Although the entries contain pictures, return everything else in them verbatim and omit the pictures.

'''

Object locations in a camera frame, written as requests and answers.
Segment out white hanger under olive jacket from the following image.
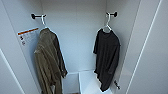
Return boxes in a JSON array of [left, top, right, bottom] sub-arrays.
[[39, 14, 51, 33]]

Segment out black shirt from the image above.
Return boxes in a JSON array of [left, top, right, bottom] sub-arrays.
[[92, 26, 122, 93]]

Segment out orange and white warning sticker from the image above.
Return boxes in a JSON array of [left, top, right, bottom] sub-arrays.
[[17, 27, 41, 47]]

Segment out olive jacket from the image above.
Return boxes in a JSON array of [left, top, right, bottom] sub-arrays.
[[33, 27, 69, 94]]

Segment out black wardrobe hook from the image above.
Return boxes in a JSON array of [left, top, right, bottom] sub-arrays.
[[30, 12, 47, 21], [105, 11, 119, 19]]

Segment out white wardrobe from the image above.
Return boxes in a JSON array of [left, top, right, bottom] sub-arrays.
[[0, 0, 141, 94]]

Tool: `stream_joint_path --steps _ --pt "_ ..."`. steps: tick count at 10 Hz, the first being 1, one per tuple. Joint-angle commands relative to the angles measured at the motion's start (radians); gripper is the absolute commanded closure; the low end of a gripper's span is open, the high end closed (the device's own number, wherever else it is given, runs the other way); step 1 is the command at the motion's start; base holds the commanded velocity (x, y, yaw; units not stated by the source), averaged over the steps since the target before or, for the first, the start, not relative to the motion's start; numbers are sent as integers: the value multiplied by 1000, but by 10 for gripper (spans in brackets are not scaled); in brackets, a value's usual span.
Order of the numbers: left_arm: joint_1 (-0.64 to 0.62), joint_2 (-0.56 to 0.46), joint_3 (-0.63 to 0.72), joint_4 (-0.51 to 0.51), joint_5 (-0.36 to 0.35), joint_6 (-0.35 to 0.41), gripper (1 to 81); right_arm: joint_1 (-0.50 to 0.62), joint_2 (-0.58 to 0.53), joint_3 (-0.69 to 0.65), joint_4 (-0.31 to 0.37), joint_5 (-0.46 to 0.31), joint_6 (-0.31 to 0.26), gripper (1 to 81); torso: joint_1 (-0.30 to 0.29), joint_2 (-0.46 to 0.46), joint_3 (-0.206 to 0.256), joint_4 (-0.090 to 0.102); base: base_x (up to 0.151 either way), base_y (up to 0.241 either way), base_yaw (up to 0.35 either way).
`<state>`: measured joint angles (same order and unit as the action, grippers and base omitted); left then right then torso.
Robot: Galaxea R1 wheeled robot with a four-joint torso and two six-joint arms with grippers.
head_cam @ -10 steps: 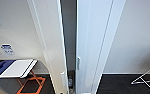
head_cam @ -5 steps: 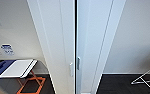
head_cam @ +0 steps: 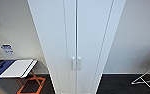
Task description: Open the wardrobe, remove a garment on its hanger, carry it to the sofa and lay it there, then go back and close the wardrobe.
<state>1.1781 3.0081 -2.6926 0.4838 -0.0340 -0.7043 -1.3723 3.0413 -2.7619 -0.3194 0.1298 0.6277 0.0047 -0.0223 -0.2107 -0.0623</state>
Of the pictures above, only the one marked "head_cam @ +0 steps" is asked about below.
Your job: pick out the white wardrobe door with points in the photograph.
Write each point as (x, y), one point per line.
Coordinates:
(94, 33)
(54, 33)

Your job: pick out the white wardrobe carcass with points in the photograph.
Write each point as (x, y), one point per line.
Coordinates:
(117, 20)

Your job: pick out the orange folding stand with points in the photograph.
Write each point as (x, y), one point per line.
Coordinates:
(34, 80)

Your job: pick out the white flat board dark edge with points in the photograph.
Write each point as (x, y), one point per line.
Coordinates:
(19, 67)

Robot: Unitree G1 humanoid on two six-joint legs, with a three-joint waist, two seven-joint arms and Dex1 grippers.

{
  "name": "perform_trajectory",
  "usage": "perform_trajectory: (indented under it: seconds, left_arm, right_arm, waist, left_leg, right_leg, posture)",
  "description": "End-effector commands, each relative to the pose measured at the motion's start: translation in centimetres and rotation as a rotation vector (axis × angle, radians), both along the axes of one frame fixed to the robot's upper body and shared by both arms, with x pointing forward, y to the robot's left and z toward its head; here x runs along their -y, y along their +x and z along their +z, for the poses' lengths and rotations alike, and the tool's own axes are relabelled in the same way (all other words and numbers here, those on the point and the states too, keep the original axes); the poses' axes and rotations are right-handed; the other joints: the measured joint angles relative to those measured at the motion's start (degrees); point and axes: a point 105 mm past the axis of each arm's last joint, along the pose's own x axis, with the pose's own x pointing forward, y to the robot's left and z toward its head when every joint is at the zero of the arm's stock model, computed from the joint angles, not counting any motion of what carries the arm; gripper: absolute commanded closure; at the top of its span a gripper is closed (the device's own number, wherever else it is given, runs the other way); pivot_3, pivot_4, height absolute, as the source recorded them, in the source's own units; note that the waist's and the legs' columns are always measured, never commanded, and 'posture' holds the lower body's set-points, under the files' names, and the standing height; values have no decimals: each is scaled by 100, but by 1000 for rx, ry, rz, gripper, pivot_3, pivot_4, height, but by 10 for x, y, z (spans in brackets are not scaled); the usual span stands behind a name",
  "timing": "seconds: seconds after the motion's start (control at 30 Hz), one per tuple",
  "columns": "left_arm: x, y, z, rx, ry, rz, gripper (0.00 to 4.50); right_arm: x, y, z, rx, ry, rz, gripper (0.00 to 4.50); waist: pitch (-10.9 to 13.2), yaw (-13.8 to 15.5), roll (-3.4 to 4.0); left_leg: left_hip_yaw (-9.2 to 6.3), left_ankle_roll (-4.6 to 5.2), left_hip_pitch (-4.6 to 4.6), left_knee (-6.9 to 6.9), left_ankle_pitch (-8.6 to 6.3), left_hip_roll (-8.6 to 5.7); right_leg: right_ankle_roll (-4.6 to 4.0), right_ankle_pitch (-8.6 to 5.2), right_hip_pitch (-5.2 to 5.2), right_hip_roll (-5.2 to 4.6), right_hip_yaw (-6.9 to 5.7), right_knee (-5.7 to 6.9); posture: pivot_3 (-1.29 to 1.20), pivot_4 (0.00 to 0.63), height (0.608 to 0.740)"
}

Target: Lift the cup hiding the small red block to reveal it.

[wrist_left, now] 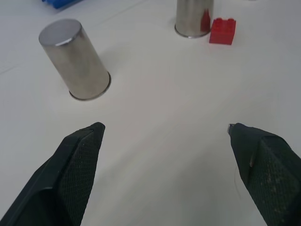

'''

*Your solution*.
Object locations in a camera frame, written as requests and answers.
Segment out white hanger under olive jacket from the following image.
Return boxes in a JSON array of [left, top, right, bottom] sub-arrays.
[[39, 14, 51, 33]]

Segment out black shirt from the image above.
Return boxes in a JSON array of [left, top, right, bottom] sub-arrays.
[[92, 26, 122, 93]]

Segment out orange and white warning sticker from the image above.
Return boxes in a JSON array of [left, top, right, bottom] sub-arrays.
[[17, 27, 41, 47]]

Segment out olive jacket from the image above.
Return boxes in a JSON array of [left, top, right, bottom] sub-arrays.
[[33, 27, 69, 94]]

Segment out black wardrobe hook from the image above.
Return boxes in a JSON array of [left, top, right, bottom] sub-arrays.
[[30, 12, 47, 21], [105, 11, 119, 19]]

Segment out white wardrobe from the image above.
Return boxes in a JSON array of [left, top, right, bottom] sub-arrays.
[[0, 0, 141, 94]]

Tool: `stream_joint_path --steps _ --pt "_ ..."`. steps: tick count at 10 Hz, the first being 1, one per tuple. Joint-angle commands relative to the angles measured at the motion's start (radians); gripper is the absolute commanded closure; the low end of a gripper's span is open, the high end closed (the device's own number, wherever else it is given, runs the other way); step 1 is the command at the motion's start; base holds the commanded velocity (x, y, yaw; units not stated by the source), averaged over the steps since the target before or, for the first, the start, not relative to the motion's start; numbers are sent as integers: the value multiplied by 1000, but by 10 for gripper (spans in brackets are not scaled); in brackets, a value's usual span.
Order of the numbers: left_arm: joint_1 (-0.64 to 0.62), joint_2 (-0.56 to 0.46), joint_3 (-0.63 to 0.72), joint_4 (-0.51 to 0.51), joint_5 (-0.36 to 0.35), joint_6 (-0.35 to 0.41), gripper (1 to 81); right_arm: joint_1 (-0.50 to 0.62), joint_2 (-0.58 to 0.53), joint_3 (-0.69 to 0.65), joint_4 (-0.31 to 0.37), joint_5 (-0.46 to 0.31), joint_6 (-0.31 to 0.26), gripper (1 to 81); torso: joint_1 (-0.30 to 0.29), joint_2 (-0.46 to 0.46), joint_3 (-0.206 to 0.256), joint_4 (-0.090 to 0.102); base: base_x (up to 0.151 either way), base_y (up to 0.241 either way), base_yaw (up to 0.35 either way).
`<state>`: measured joint angles (same order and unit as the action, grippers and base omitted); left then right then torso.
Robot: Galaxea R1 wheeled robot with a four-joint torso and two six-joint arms with grippers.
head_cam @ -10 steps: 
head_cam @ -5 steps: 
head_cam @ +0 steps: 
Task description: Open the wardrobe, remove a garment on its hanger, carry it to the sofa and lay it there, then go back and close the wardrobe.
<state>1.1781 3.0081 -2.6926 0.4838 -0.0340 -0.7043 -1.3723 3.0413 -2.7619 -0.3194 0.1298 0.6277 0.0047 -0.0223 -0.2107 -0.0623</state>
Of the pictures above, only the one marked "head_cam @ +0 steps" is asked about below.
Your job: pick out the white wardrobe door with points in the photograph.
Write each point as (x, y), one point per line.
Coordinates:
(94, 33)
(54, 33)

Your job: pick out the white wardrobe carcass with points in the photograph.
Write each point as (x, y), one point per line.
Coordinates:
(117, 20)

Your job: pick out the orange folding stand with points in the photograph.
Write each point as (x, y), one point per line.
Coordinates:
(34, 80)

Your job: pick out the white flat board dark edge with points in the photograph.
Write each point as (x, y), one point per line.
Coordinates:
(19, 67)

Robot: Unitree G1 humanoid on two six-joint legs, with a three-joint waist, two seven-joint arms and Dex1 grippers.

{
  "name": "perform_trajectory",
  "usage": "perform_trajectory: (indented under it: seconds, left_arm, right_arm, waist, left_leg, right_leg, posture)",
  "description": "End-effector commands, each relative to the pose measured at the motion's start: translation in centimetres and rotation as a rotation vector (axis × angle, radians), both along the axes of one frame fixed to the robot's upper body and shared by both arms, with x pointing forward, y to the robot's left and z toward its head; here x runs along their -y, y along their +x and z along their +z, for the poses' lengths and rotations alike, and the tool's own axes are relabelled in the same way (all other words and numbers here, those on the point and the states too, keep the original axes); the poses' axes and rotations are right-handed; the other joints: the measured joint angles relative to those measured at the motion's start (degrees); point and axes: a point 105 mm past the axis of each arm's last joint, along the pose's own x axis, with the pose's own x pointing forward, y to the robot's left and z toward its head when every joint is at the zero of the arm's stock model, computed from the joint angles, not counting any motion of what carries the arm; gripper: absolute commanded closure; at the top of its span a gripper is closed (the device's own number, wherever else it is given, runs the other way); pivot_3, pivot_4, height absolute, as the source recorded them, in the source's own units; note that the waist's and the legs' columns are always measured, never commanded, and 'posture' holds the lower body's set-points, under the files' names, and the standing height; values have no decimals: each is scaled by 100, but by 1000 for rx, ry, rz, gripper, pivot_3, pivot_4, height, but by 10 for x, y, z (spans in brackets are not scaled); the usual span stands behind a name",
  "timing": "seconds: seconds after the motion's start (control at 30 Hz), one per tuple",
  "columns": "left_arm: x, y, z, rx, ry, rz, gripper (0.00 to 4.50); right_arm: x, y, z, rx, ry, rz, gripper (0.00 to 4.50); waist: pitch (-10.9 to 13.2), yaw (-13.8 to 15.5), roll (-3.4 to 4.0); left_leg: left_hip_yaw (-9.2 to 6.3), left_ankle_roll (-4.6 to 5.2), left_hip_pitch (-4.6 to 4.6), left_knee (-6.9 to 6.9), left_ankle_pitch (-8.6 to 6.3), left_hip_roll (-8.6 to 5.7); right_leg: right_ankle_roll (-4.6 to 4.0), right_ankle_pitch (-8.6 to 5.2), right_hip_pitch (-5.2 to 5.2), right_hip_roll (-5.2 to 4.6), right_hip_yaw (-6.9 to 5.7), right_knee (-5.7 to 6.9); posture: pivot_3 (-1.29 to 1.20), pivot_4 (0.00 to 0.63), height (0.608 to 0.740)"
}

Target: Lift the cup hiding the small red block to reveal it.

[wrist_left, now] 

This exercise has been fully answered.